Der Angeklagte Thomas N.

Der GBA ist überzeugt, dass Thomas N. die Gruppe mitgegründete. Für ihn forderte er eine Haftstrafe von fünf Jahren und vier Monaten. N. befindet sich seit Februar 2020 in Untersuchungshaft.

Warum fordert sein Anwalt seinen Freispruch?

Der Göppinger Jurist Harald Stehr konzentrierte sich auf eine der zahlreichen Ungereimtheiten in den Ermittlungen. Alle im Gerichtssaal hätten das Telefongespräch zwischen Spitzel U. und einer Hauptkommissarin des LKA gehört. „Wir waren Zeuge, als U. hilflos klingend endlich eine Antwort auf seine Frage nach seinem in diesem Verfahren geführten Status verlangte: ‚Wer bin ich denn nun eigentlich für Euch?‘ lautete sinngemäß seine Frage. Wir waren dabei.

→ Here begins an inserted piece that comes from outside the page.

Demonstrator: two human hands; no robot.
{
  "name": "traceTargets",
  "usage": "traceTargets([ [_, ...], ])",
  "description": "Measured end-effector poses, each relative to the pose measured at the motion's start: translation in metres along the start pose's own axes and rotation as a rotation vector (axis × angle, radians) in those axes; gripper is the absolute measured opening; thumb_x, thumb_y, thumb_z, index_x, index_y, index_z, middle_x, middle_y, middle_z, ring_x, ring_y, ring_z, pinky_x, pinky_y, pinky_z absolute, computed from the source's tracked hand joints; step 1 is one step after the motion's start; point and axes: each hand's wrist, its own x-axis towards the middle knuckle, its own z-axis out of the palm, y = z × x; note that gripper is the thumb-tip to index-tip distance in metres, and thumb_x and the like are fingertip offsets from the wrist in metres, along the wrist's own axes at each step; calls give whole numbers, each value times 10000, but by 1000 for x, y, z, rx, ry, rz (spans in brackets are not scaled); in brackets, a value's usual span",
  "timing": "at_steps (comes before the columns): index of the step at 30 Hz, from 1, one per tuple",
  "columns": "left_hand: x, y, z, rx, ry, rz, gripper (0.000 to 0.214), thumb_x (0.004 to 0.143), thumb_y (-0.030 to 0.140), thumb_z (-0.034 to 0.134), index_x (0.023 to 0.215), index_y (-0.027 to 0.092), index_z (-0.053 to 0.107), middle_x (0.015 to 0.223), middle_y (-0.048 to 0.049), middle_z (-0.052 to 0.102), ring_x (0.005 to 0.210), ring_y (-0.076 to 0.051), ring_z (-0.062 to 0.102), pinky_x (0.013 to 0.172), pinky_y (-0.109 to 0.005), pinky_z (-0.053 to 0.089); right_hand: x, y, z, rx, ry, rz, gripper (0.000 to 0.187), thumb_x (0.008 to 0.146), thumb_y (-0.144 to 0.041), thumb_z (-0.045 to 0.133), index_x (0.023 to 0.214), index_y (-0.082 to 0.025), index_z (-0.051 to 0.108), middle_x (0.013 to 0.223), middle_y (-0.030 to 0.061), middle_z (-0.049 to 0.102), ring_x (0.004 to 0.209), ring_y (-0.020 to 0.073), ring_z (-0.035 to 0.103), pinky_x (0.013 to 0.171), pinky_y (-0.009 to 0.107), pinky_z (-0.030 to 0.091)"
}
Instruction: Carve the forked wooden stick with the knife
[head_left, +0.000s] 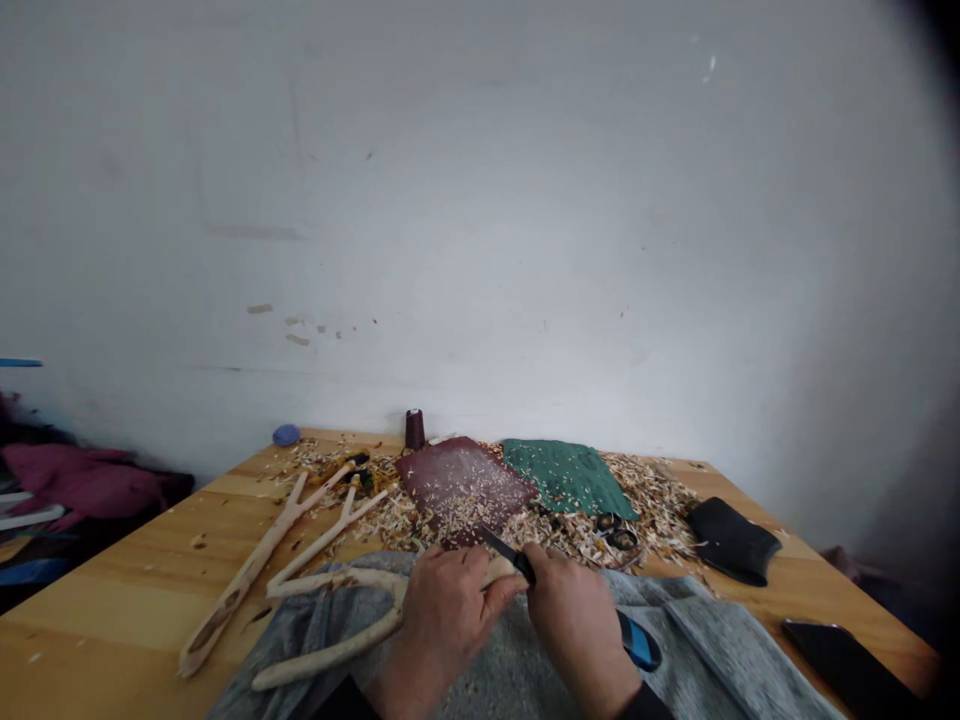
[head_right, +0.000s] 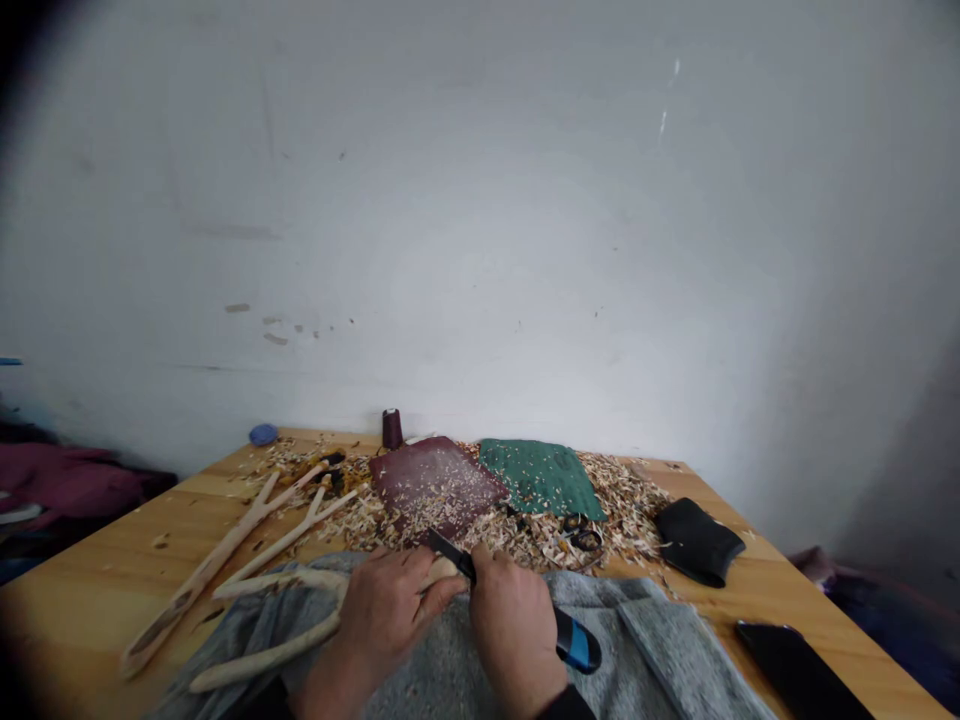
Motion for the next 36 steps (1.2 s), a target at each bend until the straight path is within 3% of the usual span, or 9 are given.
traceTargets([
  [8,3,-3,-11,-71,-67,-39,315,981,301,280,916,232,580,889,-32,667,858,-228,600,787,-384,370,9,14,15,140,114,83,247,969,-291,410,963,-249,654,793,41,740,723,199,693,574,257,345],
  [15,4,-3,-7,-39,-115,-91,261,965,302,336,913,210,575,937,-61,652,908,-259,588,804,-400,387,8,15,18,160,139,41,249,971,-302,414,958,-251,658,769,29,734,701,187,681,569,258,323],
  [21,3,-2,-2,-48,-219,-215,197,926,246,417,1066,183,542,970,-81,679,915,-263,639,748,-363,425,4,6,22,157,103,-14,164,918,-228,484,882,-240,643,779,20,732,716,170,674,570,245,299],
  [24,4,0,-5,-48,-247,-209,210,927,261,398,1046,187,554,958,-83,684,912,-268,645,752,-371,437,4,2,22,172,68,-28,151,900,-207,496,879,-236,643,806,25,734,737,173,676,574,248,295],
  [36,1,-3,-14,-183,-161,-86,267,903,322,408,1041,206,606,990,-83,663,956,-264,617,831,-400,455,-1,-4,20,286,49,-49,221,887,-152,490,978,-253,665,893,27,738,780,179,682,614,250,330],
])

Wir hörten: Dass die Beantwortung dieser Frage von“ den beiden U. führenden Kriminalen „auf den nächsten polizeilichen Vernehmungstermin verlegt wurde“. Weil man dies nicht am Telefon habe besprechen wollen.

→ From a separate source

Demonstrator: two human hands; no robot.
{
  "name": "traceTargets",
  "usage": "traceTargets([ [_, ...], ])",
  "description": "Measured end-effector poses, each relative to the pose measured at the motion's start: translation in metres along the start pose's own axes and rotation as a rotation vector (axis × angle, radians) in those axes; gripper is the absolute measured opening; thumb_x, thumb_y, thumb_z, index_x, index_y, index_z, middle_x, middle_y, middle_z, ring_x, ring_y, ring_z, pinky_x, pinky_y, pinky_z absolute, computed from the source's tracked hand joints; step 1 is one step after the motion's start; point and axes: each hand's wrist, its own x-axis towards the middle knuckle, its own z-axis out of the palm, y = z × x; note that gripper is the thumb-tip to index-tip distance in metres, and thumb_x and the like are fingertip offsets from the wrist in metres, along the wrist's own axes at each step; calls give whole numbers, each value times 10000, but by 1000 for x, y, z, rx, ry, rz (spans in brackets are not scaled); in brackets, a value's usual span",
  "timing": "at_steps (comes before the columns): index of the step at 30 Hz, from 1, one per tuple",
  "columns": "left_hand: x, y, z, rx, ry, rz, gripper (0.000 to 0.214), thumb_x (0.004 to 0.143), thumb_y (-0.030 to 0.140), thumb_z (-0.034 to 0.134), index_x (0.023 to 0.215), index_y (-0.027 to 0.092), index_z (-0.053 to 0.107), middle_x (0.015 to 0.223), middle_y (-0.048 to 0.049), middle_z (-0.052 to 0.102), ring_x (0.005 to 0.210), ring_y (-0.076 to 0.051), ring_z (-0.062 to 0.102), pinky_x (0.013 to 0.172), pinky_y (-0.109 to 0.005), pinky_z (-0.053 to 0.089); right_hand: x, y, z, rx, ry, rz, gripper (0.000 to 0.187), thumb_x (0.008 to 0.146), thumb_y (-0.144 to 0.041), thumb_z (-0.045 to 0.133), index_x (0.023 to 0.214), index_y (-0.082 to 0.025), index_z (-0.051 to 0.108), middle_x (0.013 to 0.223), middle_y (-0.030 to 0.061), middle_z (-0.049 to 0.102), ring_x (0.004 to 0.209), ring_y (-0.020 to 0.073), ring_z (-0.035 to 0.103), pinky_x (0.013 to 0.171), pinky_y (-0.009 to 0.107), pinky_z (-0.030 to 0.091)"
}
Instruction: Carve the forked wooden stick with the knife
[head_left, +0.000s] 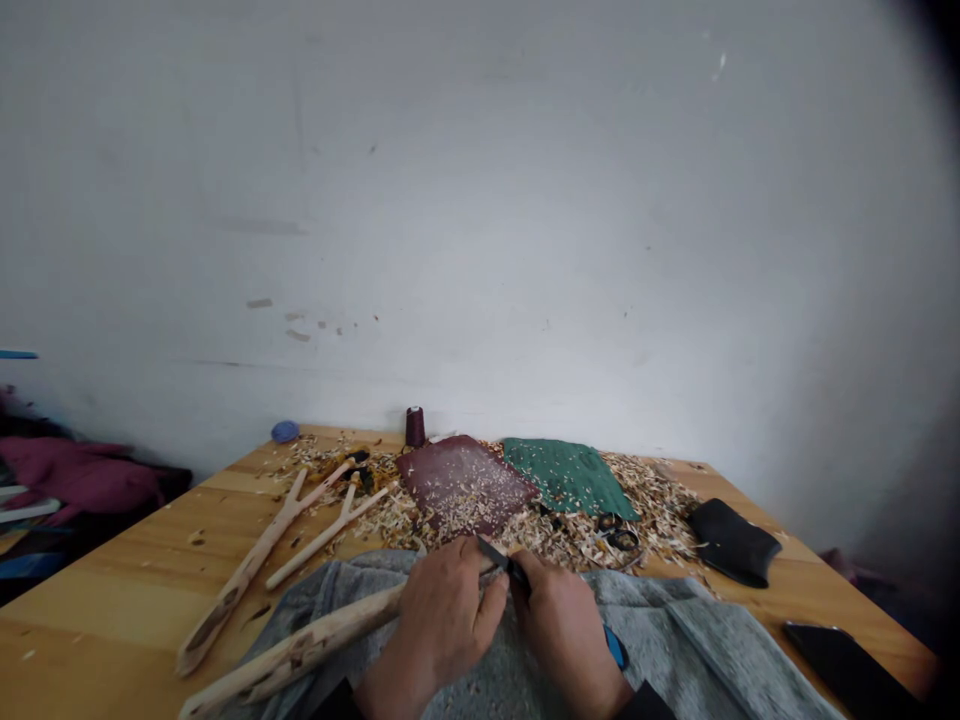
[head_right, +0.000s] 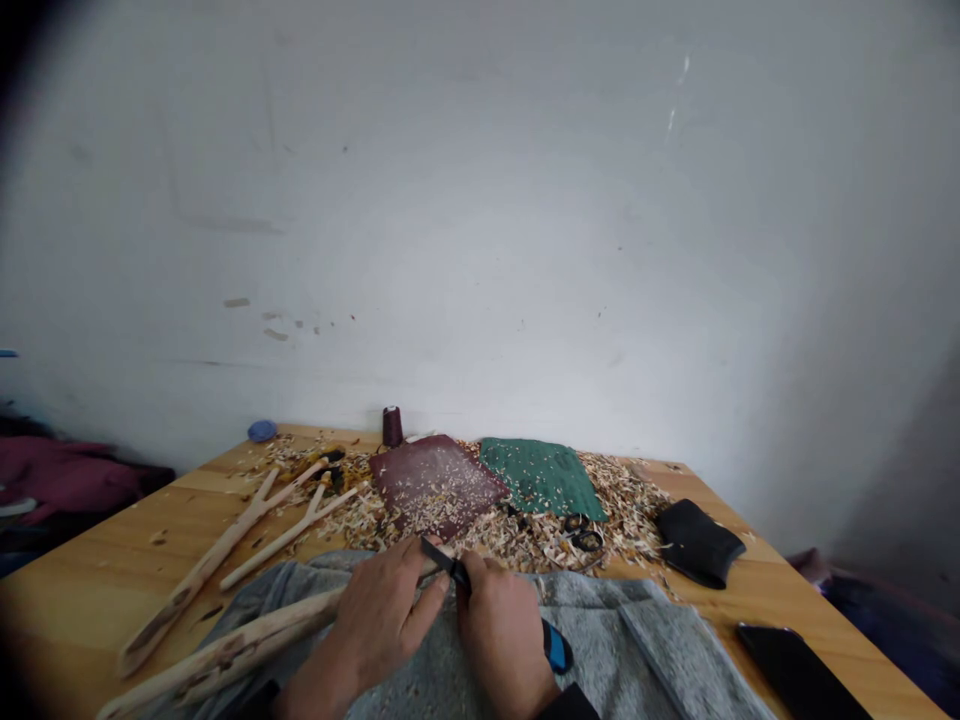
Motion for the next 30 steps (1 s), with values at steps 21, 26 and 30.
traceTargets([
  [21,3,0,2,31,28,2,238,892,447,533,935,265,681,902,-13,726,873,-254,674,723,-355,459,2,-2,-6,-82,-85,42,253,876,-126,442,945,-239,657,859,54,747,770,198,695,574,258,327],
  [26,0,6,5,148,62,-17,322,926,456,456,845,226,666,806,-40,723,787,-254,684,646,-340,442,1,-4,-10,-129,-103,91,284,888,-121,403,981,-238,645,880,66,743,782,213,697,584,264,353],
  [30,-2,12,6,179,115,20,335,939,444,426,799,220,632,752,-31,707,747,-243,678,630,-338,435,1,-5,-12,-142,-121,121,294,882,-113,405,999,-238,644,889,67,741,794,219,699,590,268,359],
])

„Dass genau diese polizeiliche Vernehmung dann als die einzige bekannt wurde, bei der nur“ die beiden Polizisten „anwesend waren und zum ersten wie zum letzten Mal keine externe Schreibkraft, es keine Tonbandaufnahme, keine Videoaufzeichnung gab, bleibt eine offene, aber zu beantwortende Frage. Ein Schelm der Böses dabei denkt.“ In der Beweisaufnahme seit April 2021 entstand nachhaltig der Eindruck, dass die beiden Ermittler U. für seine Informationen Straffreiheit und Zeugenschutz samt neuer Identität in Aussicht stellten. Zusammen mit seinem Karlsruher Kollegen Daniel Sprafke forderte Stehr, seinen Mandanten N. freizusprechen.